▶ **TO DO**
The answer must consist solely of the lines from the one with "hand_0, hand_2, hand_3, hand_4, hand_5" through the last line of the data, copied exactly, with no pictures.

▶ **SUPPLIED DATA**
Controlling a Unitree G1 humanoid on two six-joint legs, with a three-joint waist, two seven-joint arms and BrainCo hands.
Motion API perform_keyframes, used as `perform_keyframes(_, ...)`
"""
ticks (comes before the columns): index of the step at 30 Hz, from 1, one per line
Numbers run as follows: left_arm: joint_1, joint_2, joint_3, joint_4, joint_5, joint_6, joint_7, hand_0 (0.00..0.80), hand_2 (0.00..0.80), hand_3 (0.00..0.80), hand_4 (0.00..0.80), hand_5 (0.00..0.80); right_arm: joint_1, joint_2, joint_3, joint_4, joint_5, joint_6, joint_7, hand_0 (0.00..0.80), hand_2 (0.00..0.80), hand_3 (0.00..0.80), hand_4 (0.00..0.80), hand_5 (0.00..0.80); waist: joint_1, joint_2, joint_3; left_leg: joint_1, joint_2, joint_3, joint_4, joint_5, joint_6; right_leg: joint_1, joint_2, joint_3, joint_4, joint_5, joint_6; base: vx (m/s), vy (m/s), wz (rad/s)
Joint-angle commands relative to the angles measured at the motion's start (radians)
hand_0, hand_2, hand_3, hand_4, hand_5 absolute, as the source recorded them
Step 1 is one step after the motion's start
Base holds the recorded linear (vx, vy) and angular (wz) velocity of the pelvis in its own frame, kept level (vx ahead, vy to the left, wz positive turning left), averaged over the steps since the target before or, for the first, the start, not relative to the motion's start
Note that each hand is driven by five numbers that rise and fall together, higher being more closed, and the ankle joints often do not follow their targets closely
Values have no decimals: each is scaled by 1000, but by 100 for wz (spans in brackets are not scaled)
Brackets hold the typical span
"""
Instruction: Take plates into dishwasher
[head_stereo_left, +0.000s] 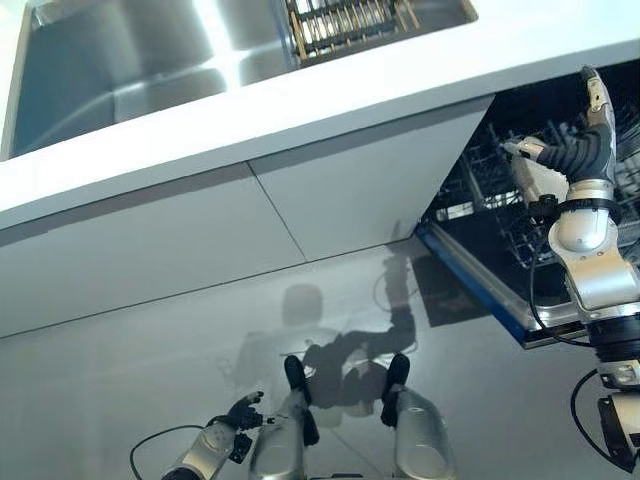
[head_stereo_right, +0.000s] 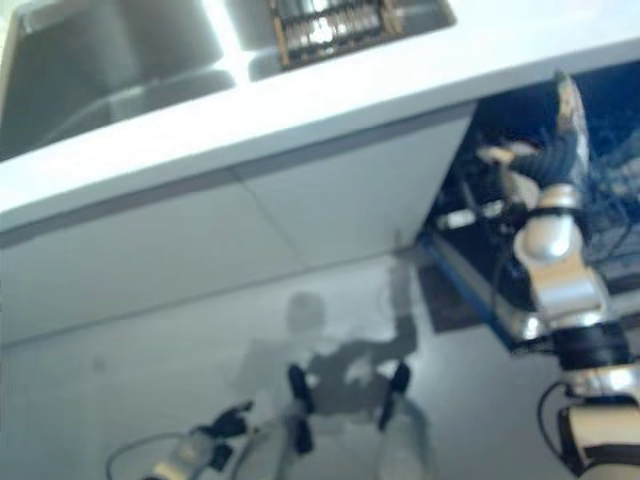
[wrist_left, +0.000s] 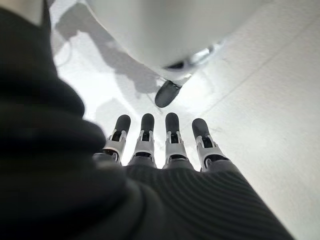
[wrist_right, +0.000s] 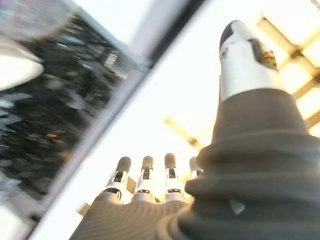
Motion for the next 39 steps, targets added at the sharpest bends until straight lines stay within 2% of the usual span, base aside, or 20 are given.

▶ **SOLUTION FOR THIS PROBLEM**
hand_0, hand_2, hand_3, hand_4, hand_5 absolute, as the source recorded them
Step 1 is one step after the motion's start
Base holds the recorded linear (vx, vy) and angular (wz) velocity of the pelvis in its own frame, kept level (vx ahead, vy to the left, wz positive turning left), averaged over the steps since the target before or, for the first, the start, not relative to the motion's start
Note that each hand is driven by five numbers that rise and fall together, higher being more closed, and the ankle joints often do not follow their targets closely
Values have no decimals: each is scaled by 1000, but by 100 for wz (spans in brackets are not scaled)
Brackets hold the typical span
"""
Instruction: Take plates into dishwasher
[head_stereo_left, +0.000s] 
[head_stereo_right, +0.000s] 
[wrist_left, +0.000s] 
[wrist_right, +0.000s] 
Motion for the next 39 steps, targets added at the sharpest bends until straight lines stay within 2% of the usual span, base aside, or 20 are given.

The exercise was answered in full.